◆ **Source information**:
»»
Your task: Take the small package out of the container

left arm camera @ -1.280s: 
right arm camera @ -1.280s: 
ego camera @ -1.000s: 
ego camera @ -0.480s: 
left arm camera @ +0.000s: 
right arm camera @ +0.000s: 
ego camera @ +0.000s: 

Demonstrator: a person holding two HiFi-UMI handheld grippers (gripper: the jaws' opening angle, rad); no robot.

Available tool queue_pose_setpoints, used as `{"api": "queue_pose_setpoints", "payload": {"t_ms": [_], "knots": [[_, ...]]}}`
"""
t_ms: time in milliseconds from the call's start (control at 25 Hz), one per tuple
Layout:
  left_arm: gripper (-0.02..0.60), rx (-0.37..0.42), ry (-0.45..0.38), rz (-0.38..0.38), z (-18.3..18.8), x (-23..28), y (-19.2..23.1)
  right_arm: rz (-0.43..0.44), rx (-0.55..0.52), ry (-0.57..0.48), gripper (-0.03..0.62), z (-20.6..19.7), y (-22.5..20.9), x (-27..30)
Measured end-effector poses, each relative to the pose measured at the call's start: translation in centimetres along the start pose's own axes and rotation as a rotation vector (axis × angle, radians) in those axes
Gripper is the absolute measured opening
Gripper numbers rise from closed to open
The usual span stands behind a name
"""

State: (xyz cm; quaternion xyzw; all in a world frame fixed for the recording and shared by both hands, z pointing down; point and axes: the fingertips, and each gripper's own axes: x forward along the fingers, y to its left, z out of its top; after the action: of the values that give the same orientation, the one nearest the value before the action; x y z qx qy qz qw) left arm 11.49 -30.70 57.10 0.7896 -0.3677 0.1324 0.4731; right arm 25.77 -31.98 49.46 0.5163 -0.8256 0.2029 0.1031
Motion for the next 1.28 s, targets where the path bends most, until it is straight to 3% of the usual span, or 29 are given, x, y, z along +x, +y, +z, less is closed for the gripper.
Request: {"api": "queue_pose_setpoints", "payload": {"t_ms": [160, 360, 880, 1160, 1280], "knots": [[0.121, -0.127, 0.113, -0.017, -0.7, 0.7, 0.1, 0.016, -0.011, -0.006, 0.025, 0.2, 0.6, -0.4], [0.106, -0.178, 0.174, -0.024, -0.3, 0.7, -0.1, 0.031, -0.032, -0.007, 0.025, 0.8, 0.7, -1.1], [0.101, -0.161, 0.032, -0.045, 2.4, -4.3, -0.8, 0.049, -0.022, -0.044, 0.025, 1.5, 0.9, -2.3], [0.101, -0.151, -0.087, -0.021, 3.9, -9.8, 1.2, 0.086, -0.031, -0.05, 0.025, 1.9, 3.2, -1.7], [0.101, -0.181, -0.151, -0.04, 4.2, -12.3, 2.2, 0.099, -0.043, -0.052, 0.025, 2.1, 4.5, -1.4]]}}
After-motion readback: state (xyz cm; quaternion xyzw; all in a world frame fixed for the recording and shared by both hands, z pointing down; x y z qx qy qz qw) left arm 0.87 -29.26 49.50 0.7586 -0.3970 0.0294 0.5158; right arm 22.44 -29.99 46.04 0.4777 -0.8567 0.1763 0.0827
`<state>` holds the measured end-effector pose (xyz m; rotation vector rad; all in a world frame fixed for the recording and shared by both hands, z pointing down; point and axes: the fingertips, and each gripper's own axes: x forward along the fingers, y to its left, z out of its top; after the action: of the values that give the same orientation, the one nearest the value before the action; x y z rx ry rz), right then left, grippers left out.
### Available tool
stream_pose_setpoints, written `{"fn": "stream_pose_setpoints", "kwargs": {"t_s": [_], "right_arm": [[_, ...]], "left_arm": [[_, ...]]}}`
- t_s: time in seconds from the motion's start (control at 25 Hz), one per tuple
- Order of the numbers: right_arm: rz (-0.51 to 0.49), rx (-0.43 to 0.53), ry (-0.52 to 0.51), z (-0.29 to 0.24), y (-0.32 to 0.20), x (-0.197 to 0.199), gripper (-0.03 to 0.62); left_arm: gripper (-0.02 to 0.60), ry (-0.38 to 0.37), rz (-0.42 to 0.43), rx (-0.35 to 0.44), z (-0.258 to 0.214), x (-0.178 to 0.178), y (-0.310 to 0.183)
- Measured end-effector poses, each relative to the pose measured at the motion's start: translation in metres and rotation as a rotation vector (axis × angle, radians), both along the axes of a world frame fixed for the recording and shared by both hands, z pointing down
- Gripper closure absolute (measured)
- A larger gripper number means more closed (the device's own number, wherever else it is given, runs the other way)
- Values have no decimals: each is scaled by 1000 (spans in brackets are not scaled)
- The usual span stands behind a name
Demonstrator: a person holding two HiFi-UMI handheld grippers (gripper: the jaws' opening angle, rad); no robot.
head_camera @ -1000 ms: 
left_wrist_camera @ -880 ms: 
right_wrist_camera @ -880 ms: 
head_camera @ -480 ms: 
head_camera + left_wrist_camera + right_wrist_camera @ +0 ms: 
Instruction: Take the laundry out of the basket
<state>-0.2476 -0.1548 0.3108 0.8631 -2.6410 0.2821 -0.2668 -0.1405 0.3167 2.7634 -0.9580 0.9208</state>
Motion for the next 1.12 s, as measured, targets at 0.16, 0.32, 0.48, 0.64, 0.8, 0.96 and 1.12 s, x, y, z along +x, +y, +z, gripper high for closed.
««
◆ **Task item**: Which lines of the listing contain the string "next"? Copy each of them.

◆ **Solution for this task**:
Motion for the next 1.28 s, targets where the path bends most, until it is straight to 3% of the usual span, or 29 are given, x, y, z along +x, +y, +z, less is closed for the gripper.
Motion for the next 1.12 s, as measured, targets at 0.16, 0.32, 0.48, 0.64, 0.8, 0.96 and 1.12 s, x, y, z along +x, +y, +z, gripper high for closed.

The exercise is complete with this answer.